Dataset excerpts

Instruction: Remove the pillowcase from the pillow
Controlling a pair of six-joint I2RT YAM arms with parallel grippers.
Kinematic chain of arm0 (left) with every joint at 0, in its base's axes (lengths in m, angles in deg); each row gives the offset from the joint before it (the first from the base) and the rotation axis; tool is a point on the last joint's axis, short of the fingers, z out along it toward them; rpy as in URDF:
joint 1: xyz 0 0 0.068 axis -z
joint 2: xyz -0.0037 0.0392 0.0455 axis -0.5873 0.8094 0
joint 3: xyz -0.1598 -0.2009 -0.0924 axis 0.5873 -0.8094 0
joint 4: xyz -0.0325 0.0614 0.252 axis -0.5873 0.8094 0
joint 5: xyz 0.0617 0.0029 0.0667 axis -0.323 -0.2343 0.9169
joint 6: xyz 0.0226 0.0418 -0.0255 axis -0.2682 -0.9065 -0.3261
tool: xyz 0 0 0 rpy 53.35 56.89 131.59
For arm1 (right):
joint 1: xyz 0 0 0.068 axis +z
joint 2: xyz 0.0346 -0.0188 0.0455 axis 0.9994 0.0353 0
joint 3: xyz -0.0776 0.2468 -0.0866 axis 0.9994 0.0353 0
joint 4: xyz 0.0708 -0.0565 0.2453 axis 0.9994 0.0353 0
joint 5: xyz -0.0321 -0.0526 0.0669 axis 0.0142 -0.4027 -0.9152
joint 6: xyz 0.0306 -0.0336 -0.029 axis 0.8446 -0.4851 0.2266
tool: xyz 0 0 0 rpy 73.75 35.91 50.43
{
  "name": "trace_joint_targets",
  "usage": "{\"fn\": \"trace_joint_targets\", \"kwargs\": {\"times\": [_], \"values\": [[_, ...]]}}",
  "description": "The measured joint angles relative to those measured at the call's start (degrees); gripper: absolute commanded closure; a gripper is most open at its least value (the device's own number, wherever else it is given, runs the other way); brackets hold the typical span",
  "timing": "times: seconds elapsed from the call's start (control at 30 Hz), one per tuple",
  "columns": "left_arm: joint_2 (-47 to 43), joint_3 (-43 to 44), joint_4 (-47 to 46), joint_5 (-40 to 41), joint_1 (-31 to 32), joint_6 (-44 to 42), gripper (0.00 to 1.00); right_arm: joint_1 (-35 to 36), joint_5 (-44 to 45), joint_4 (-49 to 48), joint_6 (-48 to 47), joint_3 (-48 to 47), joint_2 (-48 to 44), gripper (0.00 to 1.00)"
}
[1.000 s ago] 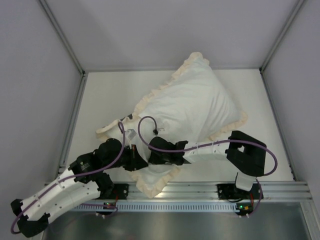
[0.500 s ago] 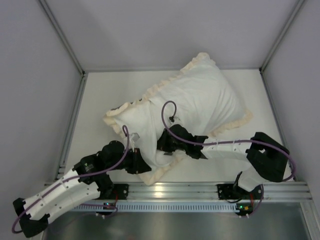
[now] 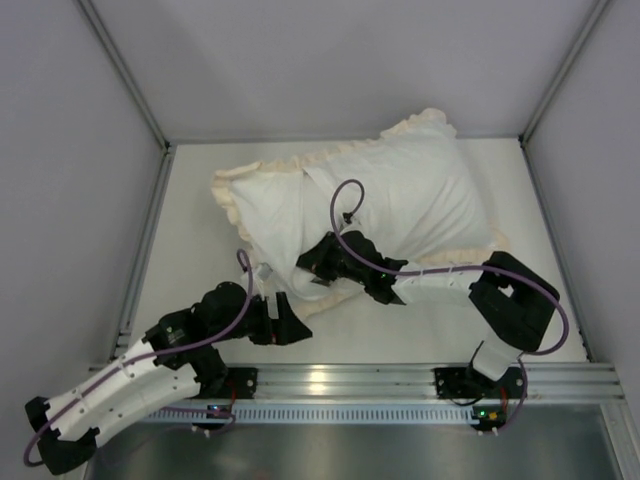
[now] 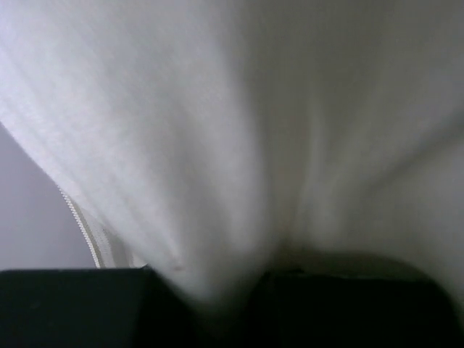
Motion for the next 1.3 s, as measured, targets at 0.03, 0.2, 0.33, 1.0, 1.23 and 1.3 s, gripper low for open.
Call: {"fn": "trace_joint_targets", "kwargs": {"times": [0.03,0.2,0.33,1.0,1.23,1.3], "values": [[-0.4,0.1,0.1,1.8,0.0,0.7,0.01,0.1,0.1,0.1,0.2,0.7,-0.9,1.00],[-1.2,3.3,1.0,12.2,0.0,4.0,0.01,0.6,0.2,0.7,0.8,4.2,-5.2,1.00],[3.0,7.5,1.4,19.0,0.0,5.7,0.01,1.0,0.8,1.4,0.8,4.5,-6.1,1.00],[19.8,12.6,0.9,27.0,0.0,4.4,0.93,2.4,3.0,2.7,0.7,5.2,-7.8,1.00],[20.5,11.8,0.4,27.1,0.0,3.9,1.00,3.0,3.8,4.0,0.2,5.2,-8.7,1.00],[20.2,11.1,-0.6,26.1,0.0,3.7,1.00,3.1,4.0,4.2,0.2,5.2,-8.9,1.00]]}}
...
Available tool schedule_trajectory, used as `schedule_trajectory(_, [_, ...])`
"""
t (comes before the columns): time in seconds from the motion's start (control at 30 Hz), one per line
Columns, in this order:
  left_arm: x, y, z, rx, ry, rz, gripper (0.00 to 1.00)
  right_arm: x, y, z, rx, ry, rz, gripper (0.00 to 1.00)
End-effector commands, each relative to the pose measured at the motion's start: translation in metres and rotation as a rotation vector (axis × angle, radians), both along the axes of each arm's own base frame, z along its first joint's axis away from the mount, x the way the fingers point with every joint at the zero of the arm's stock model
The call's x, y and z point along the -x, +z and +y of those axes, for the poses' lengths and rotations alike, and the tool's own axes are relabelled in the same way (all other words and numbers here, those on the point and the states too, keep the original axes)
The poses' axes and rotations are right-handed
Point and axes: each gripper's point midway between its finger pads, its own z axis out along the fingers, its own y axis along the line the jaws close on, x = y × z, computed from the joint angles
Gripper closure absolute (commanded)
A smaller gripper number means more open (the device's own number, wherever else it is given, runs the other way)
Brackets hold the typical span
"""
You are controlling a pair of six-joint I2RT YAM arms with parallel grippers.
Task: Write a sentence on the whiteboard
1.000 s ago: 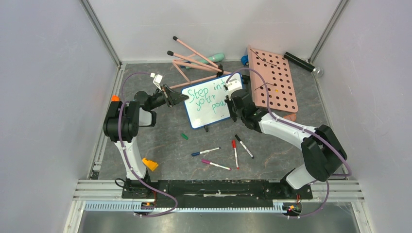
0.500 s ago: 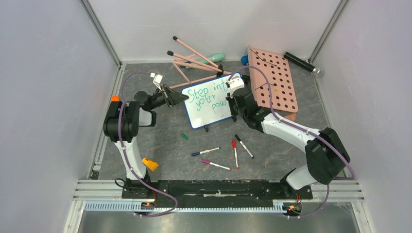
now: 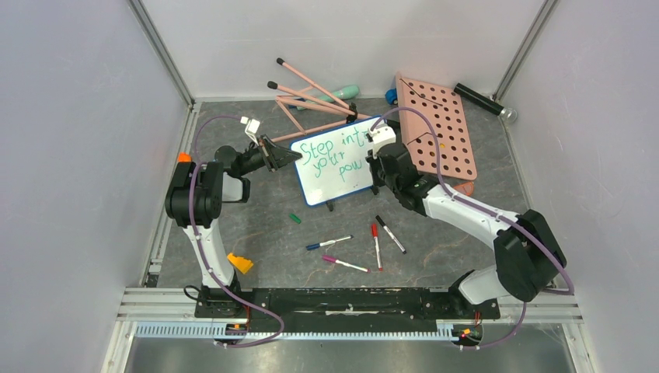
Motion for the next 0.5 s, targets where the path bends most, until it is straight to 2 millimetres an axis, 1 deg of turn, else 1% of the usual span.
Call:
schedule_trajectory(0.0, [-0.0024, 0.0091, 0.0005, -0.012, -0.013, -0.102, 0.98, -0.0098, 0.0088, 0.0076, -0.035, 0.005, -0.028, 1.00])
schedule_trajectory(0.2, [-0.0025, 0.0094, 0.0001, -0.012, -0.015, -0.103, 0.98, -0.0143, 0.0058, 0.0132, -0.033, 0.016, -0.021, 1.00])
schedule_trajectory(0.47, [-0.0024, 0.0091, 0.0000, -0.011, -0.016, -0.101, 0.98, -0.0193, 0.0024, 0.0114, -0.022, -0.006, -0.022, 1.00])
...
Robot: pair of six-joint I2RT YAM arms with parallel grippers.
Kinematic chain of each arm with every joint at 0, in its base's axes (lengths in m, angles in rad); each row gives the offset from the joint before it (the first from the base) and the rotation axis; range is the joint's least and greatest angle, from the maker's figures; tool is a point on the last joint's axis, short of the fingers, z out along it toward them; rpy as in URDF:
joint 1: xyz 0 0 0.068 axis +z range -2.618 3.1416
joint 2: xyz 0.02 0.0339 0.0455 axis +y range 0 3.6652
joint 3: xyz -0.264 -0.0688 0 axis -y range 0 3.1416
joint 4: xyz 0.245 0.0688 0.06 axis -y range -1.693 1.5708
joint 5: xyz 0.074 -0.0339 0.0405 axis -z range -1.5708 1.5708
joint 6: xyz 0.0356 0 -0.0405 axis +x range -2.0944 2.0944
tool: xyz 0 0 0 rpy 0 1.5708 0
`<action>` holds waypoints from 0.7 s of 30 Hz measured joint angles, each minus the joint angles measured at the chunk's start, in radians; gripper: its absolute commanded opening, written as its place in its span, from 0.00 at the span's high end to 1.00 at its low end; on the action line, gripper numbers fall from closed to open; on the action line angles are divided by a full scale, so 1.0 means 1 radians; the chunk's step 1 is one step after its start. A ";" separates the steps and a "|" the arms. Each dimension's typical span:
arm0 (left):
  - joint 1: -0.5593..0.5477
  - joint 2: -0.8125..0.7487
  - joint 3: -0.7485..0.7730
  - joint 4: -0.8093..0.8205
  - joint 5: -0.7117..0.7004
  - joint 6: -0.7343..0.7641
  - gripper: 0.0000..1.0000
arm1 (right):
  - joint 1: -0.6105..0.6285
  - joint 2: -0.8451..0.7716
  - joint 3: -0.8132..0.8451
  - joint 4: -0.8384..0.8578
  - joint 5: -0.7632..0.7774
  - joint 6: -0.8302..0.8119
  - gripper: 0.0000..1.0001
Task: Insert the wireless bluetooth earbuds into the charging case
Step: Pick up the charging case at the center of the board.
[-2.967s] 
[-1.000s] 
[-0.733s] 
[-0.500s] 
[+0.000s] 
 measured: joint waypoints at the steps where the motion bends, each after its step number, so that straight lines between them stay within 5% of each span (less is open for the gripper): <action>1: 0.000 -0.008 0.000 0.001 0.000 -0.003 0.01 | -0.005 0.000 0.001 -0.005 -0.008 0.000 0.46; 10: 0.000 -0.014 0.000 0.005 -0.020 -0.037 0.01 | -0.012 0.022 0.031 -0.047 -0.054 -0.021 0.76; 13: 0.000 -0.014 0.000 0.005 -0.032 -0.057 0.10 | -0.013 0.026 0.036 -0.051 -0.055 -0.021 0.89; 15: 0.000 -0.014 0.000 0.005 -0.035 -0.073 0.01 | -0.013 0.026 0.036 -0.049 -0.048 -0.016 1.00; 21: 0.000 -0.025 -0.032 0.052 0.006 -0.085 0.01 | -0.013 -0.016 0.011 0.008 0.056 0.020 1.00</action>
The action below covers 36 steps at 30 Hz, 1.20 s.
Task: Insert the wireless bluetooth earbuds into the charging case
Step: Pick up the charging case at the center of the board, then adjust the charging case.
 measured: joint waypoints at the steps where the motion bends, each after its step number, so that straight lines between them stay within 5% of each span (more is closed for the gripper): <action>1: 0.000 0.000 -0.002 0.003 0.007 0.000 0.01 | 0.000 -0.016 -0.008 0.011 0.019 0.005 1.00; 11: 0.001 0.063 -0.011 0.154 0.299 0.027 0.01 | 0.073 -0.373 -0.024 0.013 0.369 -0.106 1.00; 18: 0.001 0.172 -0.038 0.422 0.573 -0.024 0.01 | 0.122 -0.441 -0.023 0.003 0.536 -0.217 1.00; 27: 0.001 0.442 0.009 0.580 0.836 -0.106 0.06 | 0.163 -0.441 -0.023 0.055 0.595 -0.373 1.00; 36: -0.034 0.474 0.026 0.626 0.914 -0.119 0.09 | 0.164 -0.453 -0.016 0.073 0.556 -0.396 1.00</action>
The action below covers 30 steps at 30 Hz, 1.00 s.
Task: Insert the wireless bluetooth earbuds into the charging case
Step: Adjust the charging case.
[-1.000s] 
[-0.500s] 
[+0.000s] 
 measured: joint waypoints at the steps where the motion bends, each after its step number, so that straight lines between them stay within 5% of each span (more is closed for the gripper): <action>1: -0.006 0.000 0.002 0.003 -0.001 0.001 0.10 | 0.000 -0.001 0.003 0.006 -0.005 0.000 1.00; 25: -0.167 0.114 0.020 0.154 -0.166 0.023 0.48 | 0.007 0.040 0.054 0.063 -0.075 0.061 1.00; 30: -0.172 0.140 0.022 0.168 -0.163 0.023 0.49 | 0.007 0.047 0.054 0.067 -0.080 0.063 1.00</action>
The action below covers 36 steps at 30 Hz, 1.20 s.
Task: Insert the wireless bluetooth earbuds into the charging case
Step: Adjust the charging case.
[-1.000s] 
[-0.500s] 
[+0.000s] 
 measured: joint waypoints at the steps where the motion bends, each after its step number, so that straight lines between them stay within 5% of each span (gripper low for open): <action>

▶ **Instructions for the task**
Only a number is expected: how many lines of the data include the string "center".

▶ **Worked solution**
2